Graphcore Launches 3rd-Gen AI With Wafer-On-Wafer (WoW!) Technology

by | Mar 11, 2022 | In the News

Startup also teases $120M Brain-Scale AI “Good Computer” For 2024

Remember Intel’s old Tick-Tock processor roadmap? The company alternated between two approaches, bringing out a new generation featuring architectural enhancements, then subsequently shrinking that chip into a new smaller process node. Both approaches typically deliver about 15% better performance. Historically these are the two approaches chip makers have always had at their disposal to keep on the Moore’s Law train.

But now there is a third approach being pioneered by AI unicorn Graphcore and TSMC. The idea is to use two stacked wafers, one with the Graphcore Colossus logic die and one for efficient power delivery. Then TSMC slices the double wafer into dies for normal packaging, in contrast to the full-sized wafer approach of another startup, Cerebras.

What is a BOW IPU?

Basically, Graphcore developed a new version of the Colossus chip, used in the 2nd generation IPU, that has power connectivity to the sandwiched 2nd power delivery wafer. This approach connects the transistors to power over far shorter distances compared to the traditional power regulators alongside the chip’s package. By adding deep trench capacitors in the power delivery die, right next to the processing cores and memory, Graphcore is able to deliver power much more efficiently – enabling 350 TeraFLOPS of AI compute and delivering nearly 40% more performance across a wide range of AI models, all at 16% better power efficiency.

Graphcore’s resulting new BOW Intelligence Processing Unit (IPU) delivers better performance without any programmer-visible changes to the chip’s logic, and without requiring a new manufacturing process node. All this translates to lower development costs for Graphcore, faster time to market, and zero code changes for developers. To our knowledge, this has never been attempted nor accomplished in a commercially-available semiconductor.

Graphcore said they can deliver the BOW POD256 now, with the POD1024 shipping soon. Graphcore

As for system configurations, Graphcore was able to convert all their existing PODs to BOW, thanks to the compatibility with the existing IPU Machine. Also, Graphcore said that there is no increase in pricing, which will further extend what the company claims is superior price/performance leadership. The flagship Bow Pod256 delivers more than 89 PetaFLOPS of AI compute, while the Bow POD1024 delivers 350 PetaFLOPS of AI compute, with enough memory across the complex to handle the largest AI models currently in development.
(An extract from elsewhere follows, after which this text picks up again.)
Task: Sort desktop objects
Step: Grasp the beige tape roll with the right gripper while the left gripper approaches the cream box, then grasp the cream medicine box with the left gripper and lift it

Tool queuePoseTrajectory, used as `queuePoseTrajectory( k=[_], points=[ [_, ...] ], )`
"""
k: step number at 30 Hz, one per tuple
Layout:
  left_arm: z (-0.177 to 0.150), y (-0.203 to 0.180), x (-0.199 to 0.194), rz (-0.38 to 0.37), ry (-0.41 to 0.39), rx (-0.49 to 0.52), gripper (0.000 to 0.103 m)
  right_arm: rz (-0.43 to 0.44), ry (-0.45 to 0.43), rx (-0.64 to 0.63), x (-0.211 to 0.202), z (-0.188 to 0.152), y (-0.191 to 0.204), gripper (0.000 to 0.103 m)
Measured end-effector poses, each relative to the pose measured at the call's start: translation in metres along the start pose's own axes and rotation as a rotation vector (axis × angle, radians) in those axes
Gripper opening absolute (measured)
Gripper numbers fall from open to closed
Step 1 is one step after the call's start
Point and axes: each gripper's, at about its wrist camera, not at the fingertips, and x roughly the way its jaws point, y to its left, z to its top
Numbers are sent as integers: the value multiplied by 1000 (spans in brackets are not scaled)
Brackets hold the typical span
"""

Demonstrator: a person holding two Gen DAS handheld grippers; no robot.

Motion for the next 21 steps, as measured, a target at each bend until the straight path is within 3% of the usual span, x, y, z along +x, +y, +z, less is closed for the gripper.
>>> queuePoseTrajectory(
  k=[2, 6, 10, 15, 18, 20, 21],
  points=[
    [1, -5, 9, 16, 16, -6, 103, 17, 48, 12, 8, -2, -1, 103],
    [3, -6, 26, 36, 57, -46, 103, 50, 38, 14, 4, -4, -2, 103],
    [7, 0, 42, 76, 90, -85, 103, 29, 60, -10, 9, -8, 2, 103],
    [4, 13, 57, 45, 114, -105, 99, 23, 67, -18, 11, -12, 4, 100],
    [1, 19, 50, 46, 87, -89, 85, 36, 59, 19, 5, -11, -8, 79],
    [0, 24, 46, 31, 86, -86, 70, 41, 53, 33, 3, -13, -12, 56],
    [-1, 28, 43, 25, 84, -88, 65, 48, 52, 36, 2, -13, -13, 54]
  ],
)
In a welcome change, Graphcore included references to customers who already have access to the new platform, including several cloud service providers and Pacific Northwest National Labs. “For instance, we are pursuing applications in computational chemistry and cybersecurity applications. This year, Graphcore systems have allowed us to significantly reduce both training and inference times from days to hours for these applications,” said Sutanay Choudhury, co-director of PNNL’s Computational and Theoretical Chemistry Institute

What, and Who, is “Good”?

Back in 1965, the computer science pioneer Jack Good was the first person to describe a machine that would exceed the capability of our brain in his paper, Speculations Concerning the First Ultra-Intelligent Machine. In honor of this pioneer, Graphcore has named it’s first planned Exa-scale AI system the “Good Computer”, a system that would exceed the human brain in terms of the number of parameters, or synapses. Other companies including NVIDIA and Cerebras have outlined their plans for brain-scale computing as well so this level of computation is already moving from fantasy to reality.
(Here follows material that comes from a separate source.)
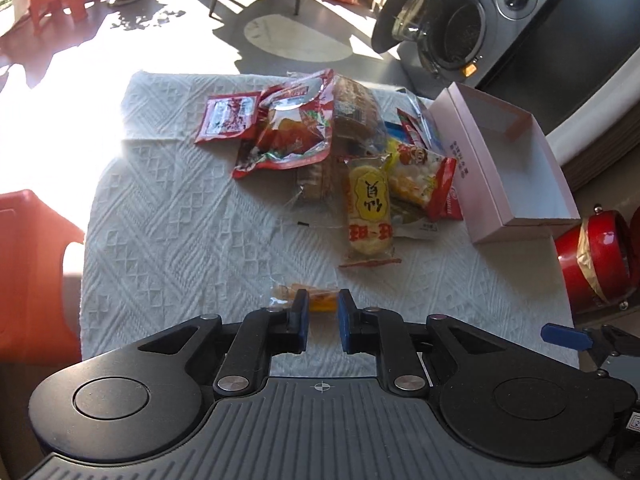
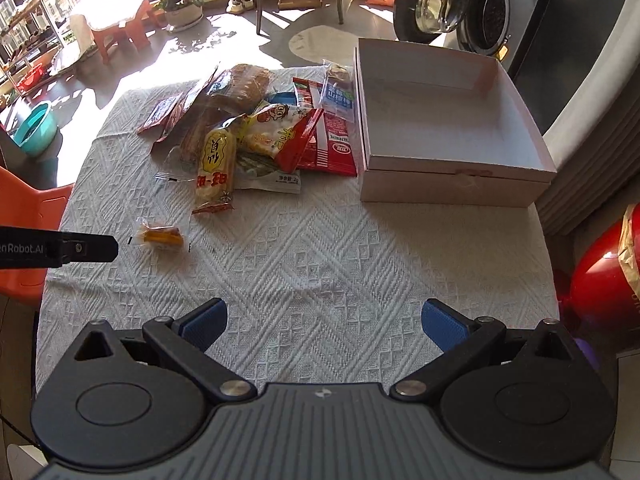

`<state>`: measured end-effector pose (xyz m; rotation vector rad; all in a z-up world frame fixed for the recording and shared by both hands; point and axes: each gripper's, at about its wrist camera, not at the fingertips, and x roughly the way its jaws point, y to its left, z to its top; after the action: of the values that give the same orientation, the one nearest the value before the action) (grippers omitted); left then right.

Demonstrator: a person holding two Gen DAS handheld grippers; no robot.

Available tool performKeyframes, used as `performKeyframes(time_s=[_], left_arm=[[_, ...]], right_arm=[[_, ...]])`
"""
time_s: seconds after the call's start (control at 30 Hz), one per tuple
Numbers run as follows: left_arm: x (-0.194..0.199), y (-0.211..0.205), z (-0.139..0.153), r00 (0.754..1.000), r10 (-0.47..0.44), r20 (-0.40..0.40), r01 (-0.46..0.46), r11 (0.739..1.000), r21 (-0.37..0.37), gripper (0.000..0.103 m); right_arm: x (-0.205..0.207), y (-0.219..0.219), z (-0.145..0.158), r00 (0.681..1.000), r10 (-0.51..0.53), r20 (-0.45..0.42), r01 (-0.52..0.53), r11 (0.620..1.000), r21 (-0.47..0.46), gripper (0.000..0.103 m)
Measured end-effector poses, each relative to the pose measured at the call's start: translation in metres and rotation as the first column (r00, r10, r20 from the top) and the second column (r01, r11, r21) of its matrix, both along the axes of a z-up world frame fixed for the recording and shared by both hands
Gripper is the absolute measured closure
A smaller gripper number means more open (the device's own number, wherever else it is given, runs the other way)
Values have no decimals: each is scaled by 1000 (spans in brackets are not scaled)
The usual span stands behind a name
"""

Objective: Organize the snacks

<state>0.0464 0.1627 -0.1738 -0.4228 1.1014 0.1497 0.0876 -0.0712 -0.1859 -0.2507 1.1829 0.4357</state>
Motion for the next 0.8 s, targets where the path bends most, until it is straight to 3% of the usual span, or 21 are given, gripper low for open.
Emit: performKeyframes(time_s=[0.07,0.17,0.27,0.37,0.47,0.63,0.7,0.73,0.8], left_arm=[[11,17,-14,1000,24,-10,-24,1000,19,85],[21,32,-26,1000,4,-14,-5,1000,-29,85],[23,40,-33,999,-27,-39,24,997,-74,85],[22,53,-36,998,-2,-69,-5,995,-102,85],[34,79,-34,996,43,-77,-51,993,-110,85],[89,116,-20,999,24,37,-23,999,-32,85],[110,128,-24,997,44,58,-43,999,-17,85],[124,135,-29,996,59,66,-58,998,-17,85],[147,143,-43,996,58,65,-58,998,-4,85]], right_arm=[[7,13,-23,999,-9,-34,10,1000,12,0],[15,36,-41,999,3,-47,-3,1000,13,0],[20,62,-45,999,53,-7,-53,999,-11,0],[27,79,-40,995,92,41,-90,995,-46,0],[37,94,-30,987,134,90,-131,991,-34,12],[56,131,-36,982,173,80,-174,985,16,46],[61,147,-43,981,169,97,-169,986,-10,51],[64,151,-46,983,160,85,-160,987,-12,60],[66,152,-47,987,151,61,-150,989,-8,65]])
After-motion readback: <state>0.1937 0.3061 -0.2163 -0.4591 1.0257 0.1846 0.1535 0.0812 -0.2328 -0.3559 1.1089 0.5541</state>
While the company didn’t disclose technology details, it did share that they expect this system to deliver over 10 Exa-Flops of AI floating-point compute capacity, with 4 petabytes of memory over 10 petabytes/second of memory bandwidth, and support for AI models of up to 500 trillion parameters. The system would cost about $120 million. Since there is no way Graphcore would build this speculatively, it is safe to assume they have several prospective clients lined up to buy and run one of these beasts. Otherwise, Graphcore would be foolish to announce these plans only to disappoint the market and investors in just two years.
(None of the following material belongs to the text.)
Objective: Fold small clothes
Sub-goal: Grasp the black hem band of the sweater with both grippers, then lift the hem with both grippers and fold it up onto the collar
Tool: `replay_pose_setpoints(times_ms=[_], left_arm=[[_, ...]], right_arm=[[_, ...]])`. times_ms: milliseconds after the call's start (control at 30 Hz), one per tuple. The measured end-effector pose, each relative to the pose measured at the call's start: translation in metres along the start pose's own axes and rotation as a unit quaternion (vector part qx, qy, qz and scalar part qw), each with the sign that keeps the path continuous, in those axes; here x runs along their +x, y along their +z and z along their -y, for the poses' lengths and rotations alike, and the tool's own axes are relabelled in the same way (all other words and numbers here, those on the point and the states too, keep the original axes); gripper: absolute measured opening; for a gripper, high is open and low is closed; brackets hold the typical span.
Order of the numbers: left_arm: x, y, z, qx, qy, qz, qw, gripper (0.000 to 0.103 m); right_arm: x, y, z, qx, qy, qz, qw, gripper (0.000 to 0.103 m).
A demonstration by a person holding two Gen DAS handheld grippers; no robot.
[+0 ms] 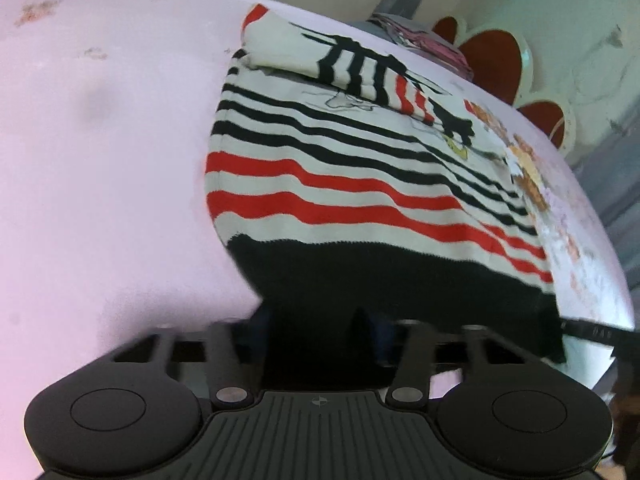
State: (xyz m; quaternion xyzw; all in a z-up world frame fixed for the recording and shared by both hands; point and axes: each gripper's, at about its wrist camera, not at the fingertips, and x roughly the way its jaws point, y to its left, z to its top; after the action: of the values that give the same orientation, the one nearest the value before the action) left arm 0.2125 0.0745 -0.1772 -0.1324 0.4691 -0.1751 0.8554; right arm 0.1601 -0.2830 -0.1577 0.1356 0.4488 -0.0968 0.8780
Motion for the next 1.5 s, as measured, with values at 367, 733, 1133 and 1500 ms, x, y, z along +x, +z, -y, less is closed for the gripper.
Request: replay_pose_setpoints(times_ms=[367, 733, 1133, 1500], left_arm=[[-0.008, 0.02, 0.013, 0.028, -0.039, 0.016, 0.9987, 0.011], [-0.03, 0.091, 0.033, 0.028, -0.069, 0.098, 0.9924, 0.011], [0.015, 0.184, 0.044, -0.02, -0.072, 0.164, 0.9836, 0.011], [0.093, 0.265, 0.041, -0.057, -0.021, 0.161, 0.9851, 0.011]], right_arm=[[-0.014, 0.013, 0.005, 0.021, 0.055, 0.017, 0.998, 0.011], [-0.037, 0.082, 0.001, -0.005, 0.101, 0.096, 0.99, 0.01], [0.012, 0.19, -0.012, -0.018, 0.121, 0.142, 0.982, 0.01], [0.104, 0.279, 0.002, 0.05, 0.137, 0.116, 0.983, 0.01]])
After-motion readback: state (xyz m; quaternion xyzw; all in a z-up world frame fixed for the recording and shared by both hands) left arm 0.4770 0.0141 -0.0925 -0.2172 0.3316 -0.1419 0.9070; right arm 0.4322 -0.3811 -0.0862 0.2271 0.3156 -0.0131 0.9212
The Good Computer could deliver over 10 Exa-flops of floating-point performance and cost upwards of $120M. Graphcore

What are the implications for the industry?

Surely, TSMC is already exploring other customers for the WoW technology, and we expect that effort will be successful. Getting 40% better performance without taping out a new architecture or to a new, smaller manufacturing node is astounding. Moreover, we believe that this wafer stacking technique represents many more opportunities beyond power delivery. One could imagine, for example, that I/O could be added to the second wafer, or perhaps in the longer term logic could be added in a third wafer for amazing density and performance, if one can figure out how to cool it. And the potential of combining the multi-wafer approach with full wafer-scale devices a la Cerebras makes our heads spin .


Clearly the emergence and value of heterogeneous computation and acceleration has opened up a Pandora’s box of new approaches to silicon design and manufacturing. We believe that Graphcore has begun to cross the chasm, with customers now going on-the-record with significant results. Yes, NVIDIA is still the champion, especially in software and per-device performance. But Graphcore is steadily finding its own niches where it can shine brightly. And the WoW technology appears to have significant promise that will be fun to watch!